We took a seat around the corner in some grass, and while Jay scoured Yelp for the next motel, I relocated 30 lbs of baggage into the new backpack. It kinda fit. The next motel was clean and had a beautifully new looking roof, with painted doors and, best of all, a police station next door. We checked in, and then out again in minutes. The manager, the son of the owner, was a kindly soul, and a bit confused about our mission when Jay asked him if he knew of anyone who could use a little help. Mid-life crisis, we explained, while he explained that cigarette air is normal for motels of this class. We left without asking for a refund, hoping he’d enjoy the tip. Jay booked a room for us at a full service hotel downtown…
Now more organized with my bags, rested and enjoying the apple Jay gave me (Tony this morning was so happy to have gotten one, too!), we headed back towards the city. The road was your basic four-lane highway with auto shops and businesses alongside. We talked about who we might find and where. Perfectly tuned to the discussion was Sam’s New and Used Tires, with five cars out front, all of them looking for help. We went into the office to speak w/ the manager, who, we thought, might know who among his customers could use a little help. No manager, so I wandered into the garage where a few men were busy with tires and rims and other customers. Jay stepped out, looking a bit tired and feeling hot in his blue jeans, when a woman stepped out of an old van that was jacked up to fix a tire. “Here,” she said, handing him a Pepsi, “you look thirsty. Have this.”

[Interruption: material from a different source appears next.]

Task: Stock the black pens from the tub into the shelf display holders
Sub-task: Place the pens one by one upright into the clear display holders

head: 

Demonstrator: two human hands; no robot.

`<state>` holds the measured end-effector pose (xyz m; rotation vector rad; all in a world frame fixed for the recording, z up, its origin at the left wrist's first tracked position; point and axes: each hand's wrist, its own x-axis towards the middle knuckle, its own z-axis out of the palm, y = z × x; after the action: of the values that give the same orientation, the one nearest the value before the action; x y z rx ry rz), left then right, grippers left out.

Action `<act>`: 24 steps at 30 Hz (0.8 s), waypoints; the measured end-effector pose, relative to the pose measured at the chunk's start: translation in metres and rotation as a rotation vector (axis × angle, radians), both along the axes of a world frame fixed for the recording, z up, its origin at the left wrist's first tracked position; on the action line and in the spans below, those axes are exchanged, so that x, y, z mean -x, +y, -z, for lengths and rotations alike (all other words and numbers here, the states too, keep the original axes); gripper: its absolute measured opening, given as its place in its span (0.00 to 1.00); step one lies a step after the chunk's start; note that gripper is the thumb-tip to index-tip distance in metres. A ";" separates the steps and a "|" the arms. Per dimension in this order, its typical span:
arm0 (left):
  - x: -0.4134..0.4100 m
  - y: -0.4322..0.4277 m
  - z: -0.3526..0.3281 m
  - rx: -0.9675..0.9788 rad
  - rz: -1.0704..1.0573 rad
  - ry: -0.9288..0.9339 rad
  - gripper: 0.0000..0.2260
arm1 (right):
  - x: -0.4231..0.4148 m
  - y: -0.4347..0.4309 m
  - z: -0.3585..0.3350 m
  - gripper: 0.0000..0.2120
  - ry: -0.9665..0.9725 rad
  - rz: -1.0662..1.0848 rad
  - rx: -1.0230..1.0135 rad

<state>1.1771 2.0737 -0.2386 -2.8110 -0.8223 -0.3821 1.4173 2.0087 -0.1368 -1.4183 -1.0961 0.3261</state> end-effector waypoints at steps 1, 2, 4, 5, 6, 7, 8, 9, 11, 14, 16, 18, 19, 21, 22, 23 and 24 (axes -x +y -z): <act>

Wow! Jay and I both knew exactly what was next: could this be better? She was a bit ragged and so nice, seeing him tired and offering a drink, and us, we were the ones here to help! The conversation turned to their van, their destination, and she said they hunt ghosts, and that they were on the way to North Carolina to film a show for A&E about the ghosts they were to trap. She said that it’s science, that matter never disappears, that it just changes forms and that ghosts are another form that we usually can’t see. Best of all, she quoted from the same passage that Jay put on our calling cards, to which he just smiled and happily explained to her that he’d like to help out if she’d just take this envelope and read the card inside. She was stunned, and as she caught on to what was happening she effused thanks and talked about giving back and getting back.
We left right away, so happy and laughing that it wasn’t possible that on our mission to give to others, a stranger offered to help us. Coincidence?
Hardly, at least you’ll not convince Jay otherwise.